TASK TO CARRY OUT:
The records below are made of lines; count those holding the word "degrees" and give the number only.
BEGIN PROVIDED RECORDS
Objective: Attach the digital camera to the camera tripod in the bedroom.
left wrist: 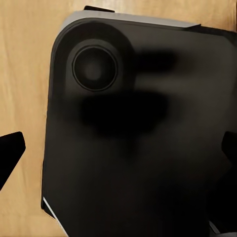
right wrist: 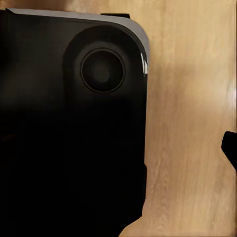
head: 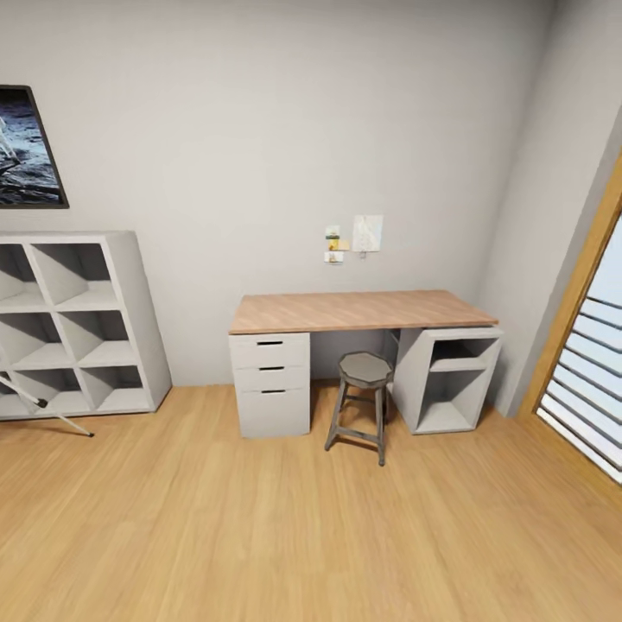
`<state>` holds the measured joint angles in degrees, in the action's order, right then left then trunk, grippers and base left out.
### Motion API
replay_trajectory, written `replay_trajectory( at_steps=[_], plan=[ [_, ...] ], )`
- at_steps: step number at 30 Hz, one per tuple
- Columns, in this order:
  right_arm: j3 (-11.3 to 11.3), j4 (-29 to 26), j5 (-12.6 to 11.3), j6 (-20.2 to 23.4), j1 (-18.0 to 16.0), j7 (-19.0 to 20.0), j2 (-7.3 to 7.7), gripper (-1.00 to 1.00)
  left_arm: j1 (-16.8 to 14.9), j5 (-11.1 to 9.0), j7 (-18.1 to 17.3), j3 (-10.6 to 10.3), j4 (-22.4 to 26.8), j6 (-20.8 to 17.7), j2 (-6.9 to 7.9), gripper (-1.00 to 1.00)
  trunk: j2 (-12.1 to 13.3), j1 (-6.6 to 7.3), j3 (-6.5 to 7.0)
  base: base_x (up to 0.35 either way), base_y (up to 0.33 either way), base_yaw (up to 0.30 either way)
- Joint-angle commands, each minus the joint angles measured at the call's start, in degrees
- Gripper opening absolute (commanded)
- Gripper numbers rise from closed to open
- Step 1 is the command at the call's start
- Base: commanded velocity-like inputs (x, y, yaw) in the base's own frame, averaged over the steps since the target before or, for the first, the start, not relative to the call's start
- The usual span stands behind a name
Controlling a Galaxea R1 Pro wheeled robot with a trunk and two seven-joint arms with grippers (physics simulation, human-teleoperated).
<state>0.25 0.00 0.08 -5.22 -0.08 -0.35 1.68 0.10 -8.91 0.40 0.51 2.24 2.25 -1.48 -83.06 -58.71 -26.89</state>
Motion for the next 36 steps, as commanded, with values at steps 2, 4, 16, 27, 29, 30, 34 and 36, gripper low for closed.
replay_trajectory(
  at_steps=[2, 4, 16, 27, 29, 30, 34, 36],
  plan=[
    [0.0, 0.0, 0.0, -0.1, 0.0, -0.1, -0.01, 1.00, 0.0, -0.4, 0.0, 0.0, 0.0, 0.1, -0.01, 1.00, 0.0, -0.02, -0.04, 0.211, -0.220, 0.000],
    [0.0, 0.0, 0.0, -0.1, 0.0, -0.1, -0.05, 1.00, 0.0, -0.4, 0.0, 0.0, 0.0, 0.1, -0.01, 1.00, 0.0, -0.02, -0.04, 0.198, -0.227, 0.000],
    [-0.4, 0.0, -0.1, -0.1, 0.0, -0.1, 0.14, 1.00, 0.0, -0.4, 0.0, 0.1, 0.0, 0.1, -0.01, 1.00, 0.0, -0.02, -0.04, 0.072, -0.107, 0.000],
    [-0.3, 0.0, -0.1, -0.2, 0.0, -0.1, 0.13, 1.00, 0.0, -0.4, 0.0, 0.1, 0.0, 0.1, -0.07, 1.00, 0.0, -0.02, -0.04, -0.025, -0.045, 0.000],
    [-0.2, 0.0, -0.1, -0.2, 0.0, -0.1, 0.11, 1.00, 0.0, -0.4, 0.0, 0.1, 0.0, 0.1, -0.08, 1.00, 0.0, -0.02, -0.04, -0.116, -0.185, 0.000],
    [-0.2, 0.0, -0.1, -0.2, 0.0, -0.1, 0.10, 1.00, 0.0, -0.4, 0.0, 0.1, 0.0, 0.1, -0.09, 1.00, 0.0, -0.02, -0.04, -0.129, -0.207, 0.000],
    [-0.1, 0.0, -0.1, -0.1, 0.0, -0.1, 0.06, 1.00, 0.0, -0.4, 0.0, 0.1, 0.0, 0.1, -0.10, 1.00, 0.0, -0.02, -0.04, -0.136, -0.221, 0.000],
    [0.1, 0.0, -0.1, -0.1, 0.0, 0.0, -0.12, 1.00, 0.0, -0.4, 0.0, 0.1, 0.0, 0.1, -0.03, 1.00, 0.0, -0.02, -0.04, -0.057, -0.122, 0.000]
  ],
)
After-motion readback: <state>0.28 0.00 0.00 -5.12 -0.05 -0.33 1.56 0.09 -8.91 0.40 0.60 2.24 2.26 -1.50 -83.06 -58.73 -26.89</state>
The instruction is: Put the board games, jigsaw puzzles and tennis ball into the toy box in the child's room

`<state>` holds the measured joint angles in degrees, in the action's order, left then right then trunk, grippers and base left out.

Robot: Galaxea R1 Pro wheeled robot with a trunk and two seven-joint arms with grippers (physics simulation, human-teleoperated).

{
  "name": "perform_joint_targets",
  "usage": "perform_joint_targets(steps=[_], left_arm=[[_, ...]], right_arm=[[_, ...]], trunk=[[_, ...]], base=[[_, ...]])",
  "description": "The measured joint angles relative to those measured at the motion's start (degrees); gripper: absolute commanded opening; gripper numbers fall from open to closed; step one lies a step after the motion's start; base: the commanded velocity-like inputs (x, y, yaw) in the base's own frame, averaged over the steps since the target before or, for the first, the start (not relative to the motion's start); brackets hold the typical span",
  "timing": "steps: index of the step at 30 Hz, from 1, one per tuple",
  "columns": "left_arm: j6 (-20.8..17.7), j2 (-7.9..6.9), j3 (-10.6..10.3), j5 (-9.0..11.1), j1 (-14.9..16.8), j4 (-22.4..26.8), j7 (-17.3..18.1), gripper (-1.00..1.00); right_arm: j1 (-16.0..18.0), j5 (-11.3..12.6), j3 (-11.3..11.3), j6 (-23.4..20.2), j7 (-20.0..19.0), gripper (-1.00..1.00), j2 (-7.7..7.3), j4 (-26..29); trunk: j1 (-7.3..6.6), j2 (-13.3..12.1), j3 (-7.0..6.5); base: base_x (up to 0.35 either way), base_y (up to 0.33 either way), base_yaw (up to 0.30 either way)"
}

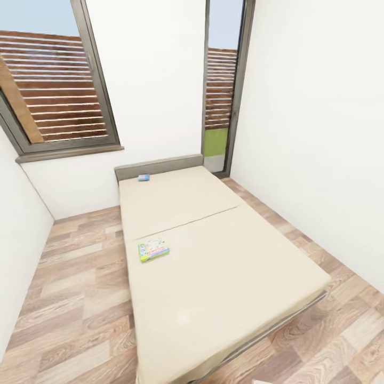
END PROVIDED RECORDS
SOLUTION TO THIS EXERCISE:
4